** TASK GOAL **
Write out exactly, please, every line from the beginning of the entries to the line holding "This is labelling", and no pictures.

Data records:

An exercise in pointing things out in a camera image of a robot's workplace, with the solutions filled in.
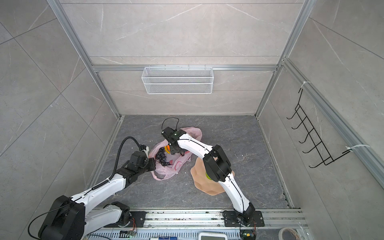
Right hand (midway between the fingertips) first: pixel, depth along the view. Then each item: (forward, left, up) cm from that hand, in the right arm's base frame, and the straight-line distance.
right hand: (178, 148), depth 96 cm
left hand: (-8, +13, +4) cm, 16 cm away
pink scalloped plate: (-22, -15, -4) cm, 26 cm away
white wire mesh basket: (+39, 0, +26) cm, 46 cm away
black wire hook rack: (-22, -65, +27) cm, 74 cm away
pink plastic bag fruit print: (-17, +8, +2) cm, 19 cm away
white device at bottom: (-47, -18, 0) cm, 50 cm away
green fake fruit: (-28, -16, +23) cm, 40 cm away
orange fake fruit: (-4, +5, +7) cm, 10 cm away
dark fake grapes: (-6, +11, 0) cm, 12 cm away
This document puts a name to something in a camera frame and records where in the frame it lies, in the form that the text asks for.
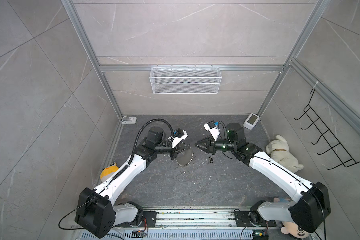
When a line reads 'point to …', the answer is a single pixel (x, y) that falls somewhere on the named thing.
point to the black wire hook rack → (336, 149)
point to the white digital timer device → (251, 121)
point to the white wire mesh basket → (184, 80)
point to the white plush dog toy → (278, 150)
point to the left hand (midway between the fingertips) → (188, 143)
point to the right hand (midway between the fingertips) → (196, 142)
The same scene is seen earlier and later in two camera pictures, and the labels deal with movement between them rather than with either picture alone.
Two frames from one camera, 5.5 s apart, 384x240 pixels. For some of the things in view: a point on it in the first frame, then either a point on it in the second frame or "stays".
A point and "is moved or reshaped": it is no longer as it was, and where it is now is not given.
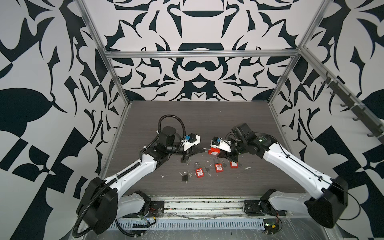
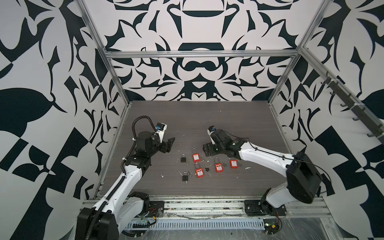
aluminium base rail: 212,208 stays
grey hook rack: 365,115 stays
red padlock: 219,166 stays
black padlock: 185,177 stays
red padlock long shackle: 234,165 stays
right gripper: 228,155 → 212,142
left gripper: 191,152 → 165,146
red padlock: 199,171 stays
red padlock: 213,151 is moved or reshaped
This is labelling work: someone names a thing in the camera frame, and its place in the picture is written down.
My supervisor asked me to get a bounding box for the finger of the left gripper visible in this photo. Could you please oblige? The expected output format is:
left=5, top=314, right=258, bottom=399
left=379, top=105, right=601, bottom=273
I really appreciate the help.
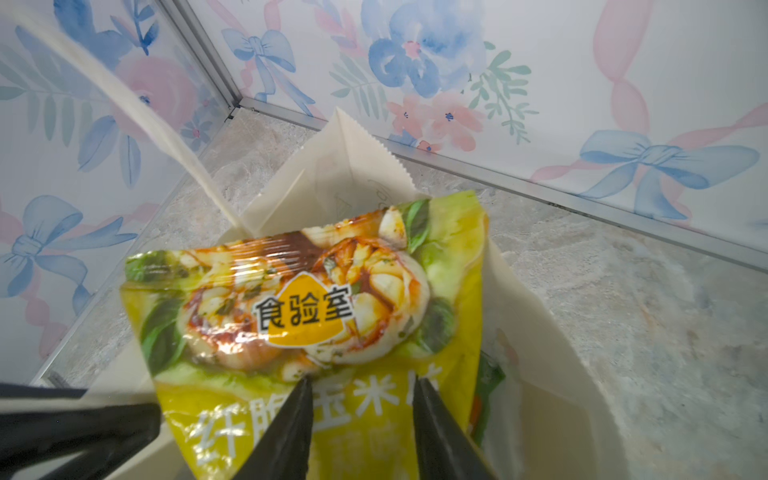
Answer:
left=1, top=383, right=161, bottom=479

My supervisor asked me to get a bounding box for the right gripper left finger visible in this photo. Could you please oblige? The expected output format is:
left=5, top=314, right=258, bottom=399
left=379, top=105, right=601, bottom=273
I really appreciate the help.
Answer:
left=234, top=377, right=314, bottom=480

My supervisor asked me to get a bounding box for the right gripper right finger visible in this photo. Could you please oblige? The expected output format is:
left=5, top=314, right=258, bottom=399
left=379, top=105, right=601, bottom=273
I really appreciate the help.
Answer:
left=412, top=378, right=497, bottom=480

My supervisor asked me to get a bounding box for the white paper gift bag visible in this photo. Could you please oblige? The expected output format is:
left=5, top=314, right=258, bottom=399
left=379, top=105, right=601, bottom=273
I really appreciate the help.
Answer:
left=1, top=1, right=628, bottom=479

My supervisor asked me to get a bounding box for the yellow corn chips bag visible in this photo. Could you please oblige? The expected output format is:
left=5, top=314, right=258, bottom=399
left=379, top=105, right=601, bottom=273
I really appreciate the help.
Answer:
left=120, top=191, right=488, bottom=479

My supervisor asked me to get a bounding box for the orange green snack bag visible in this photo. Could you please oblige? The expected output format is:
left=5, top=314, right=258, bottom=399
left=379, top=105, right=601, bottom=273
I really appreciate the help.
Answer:
left=468, top=352, right=506, bottom=447

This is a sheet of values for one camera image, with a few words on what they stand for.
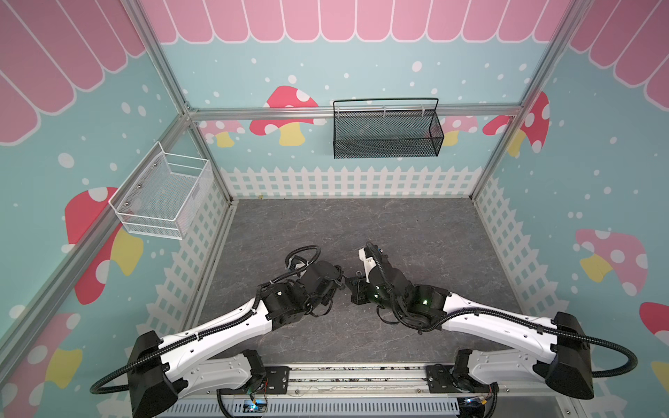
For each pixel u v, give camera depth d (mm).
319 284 541
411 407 711
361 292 631
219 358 612
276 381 743
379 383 747
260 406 716
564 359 392
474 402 718
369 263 657
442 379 743
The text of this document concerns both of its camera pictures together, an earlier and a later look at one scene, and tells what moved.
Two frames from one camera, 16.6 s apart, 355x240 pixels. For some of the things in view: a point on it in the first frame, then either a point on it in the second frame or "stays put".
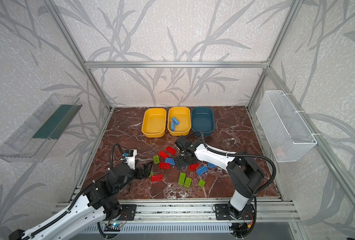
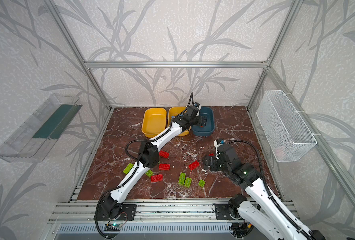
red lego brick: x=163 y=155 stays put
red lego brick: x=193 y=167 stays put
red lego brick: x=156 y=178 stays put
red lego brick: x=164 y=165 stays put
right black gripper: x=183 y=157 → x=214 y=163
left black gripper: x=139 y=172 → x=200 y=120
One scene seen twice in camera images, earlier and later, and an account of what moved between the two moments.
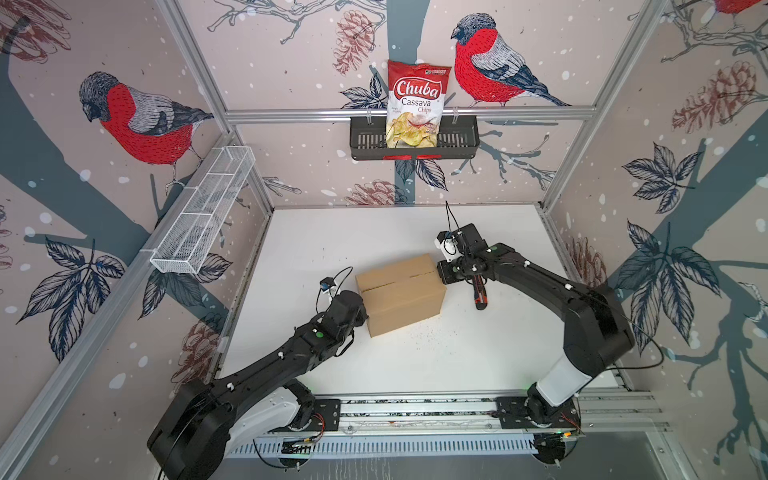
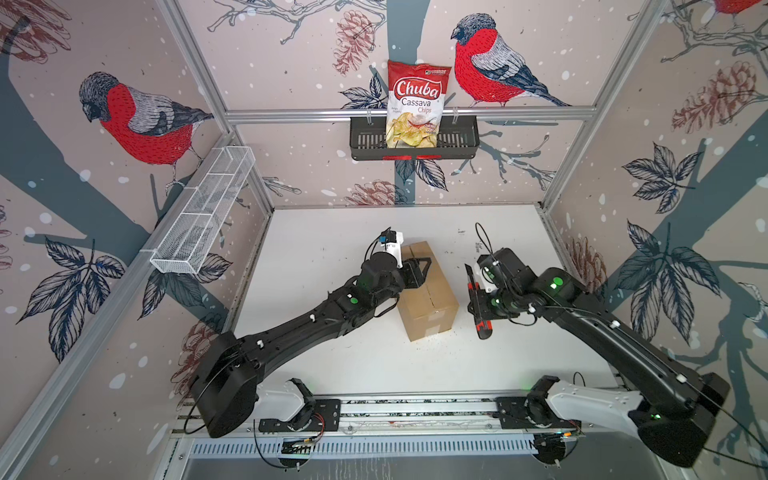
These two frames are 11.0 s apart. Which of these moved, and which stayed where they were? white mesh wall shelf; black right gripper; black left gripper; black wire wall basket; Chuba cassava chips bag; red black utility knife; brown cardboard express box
Moved: black right gripper; red black utility knife; brown cardboard express box; black left gripper
Stayed: white mesh wall shelf; Chuba cassava chips bag; black wire wall basket
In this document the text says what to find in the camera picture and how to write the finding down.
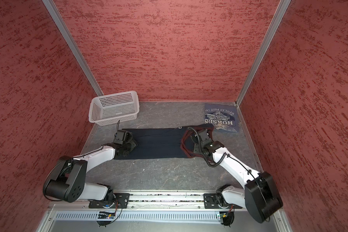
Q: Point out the right corner aluminium post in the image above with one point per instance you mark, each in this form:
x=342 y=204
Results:
x=274 y=24

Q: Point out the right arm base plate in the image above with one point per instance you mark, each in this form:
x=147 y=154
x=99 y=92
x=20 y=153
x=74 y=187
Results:
x=217 y=201

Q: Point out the grey blue tank top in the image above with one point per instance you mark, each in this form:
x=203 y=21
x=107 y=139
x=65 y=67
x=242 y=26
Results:
x=222 y=117

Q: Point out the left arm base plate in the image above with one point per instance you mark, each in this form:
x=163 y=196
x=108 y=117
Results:
x=119 y=200

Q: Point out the right connector board with wires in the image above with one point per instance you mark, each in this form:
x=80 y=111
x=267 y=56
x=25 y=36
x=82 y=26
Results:
x=227 y=219

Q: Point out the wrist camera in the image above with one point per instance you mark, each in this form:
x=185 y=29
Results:
x=122 y=137
x=201 y=136

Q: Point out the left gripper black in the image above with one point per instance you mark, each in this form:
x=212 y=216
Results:
x=134 y=145

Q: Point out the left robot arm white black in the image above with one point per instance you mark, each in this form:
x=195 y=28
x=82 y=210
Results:
x=67 y=180

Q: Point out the corner aluminium post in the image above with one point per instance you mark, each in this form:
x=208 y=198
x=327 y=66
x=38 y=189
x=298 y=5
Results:
x=61 y=25
x=274 y=24

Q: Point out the white plastic laundry basket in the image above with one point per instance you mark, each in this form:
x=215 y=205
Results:
x=113 y=108

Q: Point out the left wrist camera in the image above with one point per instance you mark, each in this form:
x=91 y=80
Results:
x=122 y=137

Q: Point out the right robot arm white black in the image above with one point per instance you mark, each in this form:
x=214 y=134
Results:
x=258 y=195

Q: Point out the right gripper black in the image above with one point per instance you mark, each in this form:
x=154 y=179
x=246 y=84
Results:
x=195 y=147

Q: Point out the connector board with wires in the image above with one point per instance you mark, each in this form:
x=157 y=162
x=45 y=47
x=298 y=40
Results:
x=227 y=219
x=106 y=218

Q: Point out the aluminium front rail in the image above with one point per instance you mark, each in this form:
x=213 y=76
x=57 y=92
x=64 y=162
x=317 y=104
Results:
x=150 y=201

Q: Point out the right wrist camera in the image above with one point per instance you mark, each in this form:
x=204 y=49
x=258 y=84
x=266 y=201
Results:
x=201 y=136

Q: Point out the perforated cable duct strip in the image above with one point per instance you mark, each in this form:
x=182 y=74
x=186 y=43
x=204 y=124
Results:
x=152 y=216

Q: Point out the left corner aluminium post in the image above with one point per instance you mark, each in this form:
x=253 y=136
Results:
x=61 y=25

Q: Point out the dark navy tank top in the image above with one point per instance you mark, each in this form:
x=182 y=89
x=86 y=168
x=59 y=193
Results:
x=165 y=143

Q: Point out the left connector board with wires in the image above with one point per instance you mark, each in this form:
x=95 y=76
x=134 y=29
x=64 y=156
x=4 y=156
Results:
x=106 y=218

** SOLVED EXERCISE **
An exercise in pointing things out in a camera image of a robot's workplace, with the solutions filled in.
Right hand (midway between the fingertips) first: pixel, depth along the view. Then each item: (forward, left, up) cm from that hand, in the right arm's base frame, and the straight-line distance.
right hand: (178, 148), depth 96 cm
left hand: (-8, +13, +4) cm, 16 cm away
pink scalloped plate: (-22, -15, -4) cm, 26 cm away
white wire mesh basket: (+39, 0, +26) cm, 46 cm away
black wire hook rack: (-22, -65, +27) cm, 74 cm away
pink plastic bag fruit print: (-17, +8, +2) cm, 19 cm away
white device at bottom: (-47, -18, 0) cm, 50 cm away
green fake fruit: (-28, -16, +23) cm, 40 cm away
orange fake fruit: (-4, +5, +7) cm, 10 cm away
dark fake grapes: (-6, +11, 0) cm, 12 cm away
This document puts a name to something in a camera frame and records where in the frame it lies, in the form that the text asks for.
When a line reads 'point to …', the answer is a single pixel (x, y) that falls somewhere on the named thing.
point to the black wire hook rack → (336, 149)
point to the white digital timer device → (251, 121)
point to the white wire mesh basket → (184, 80)
point to the white plush dog toy → (278, 150)
point to the left hand (midway between the fingertips) → (188, 143)
point to the right hand (midway between the fingertips) → (196, 142)
The same scene is seen earlier and later in two camera pictures, and the labels deal with movement between them rather than with either picture alone.
Two frames from one camera, 5.5 s apart, 384x240 pixels. For some of the things in view: a point on it in the first frame, then either a point on it in the second frame or "stays".
A point and "is moved or reshaped": it is no longer as it was, and where it is now is not given.
aluminium base rail: 212,208 stays
grey hook rack: 365,115 stays
red padlock: 219,166 stays
black padlock: 185,177 stays
red padlock long shackle: 234,165 stays
right gripper: 228,155 → 212,142
left gripper: 191,152 → 165,146
red padlock: 199,171 stays
red padlock: 213,151 is moved or reshaped
This is labelling work: someone names a thing in the camera frame, and its place in the picture is written down.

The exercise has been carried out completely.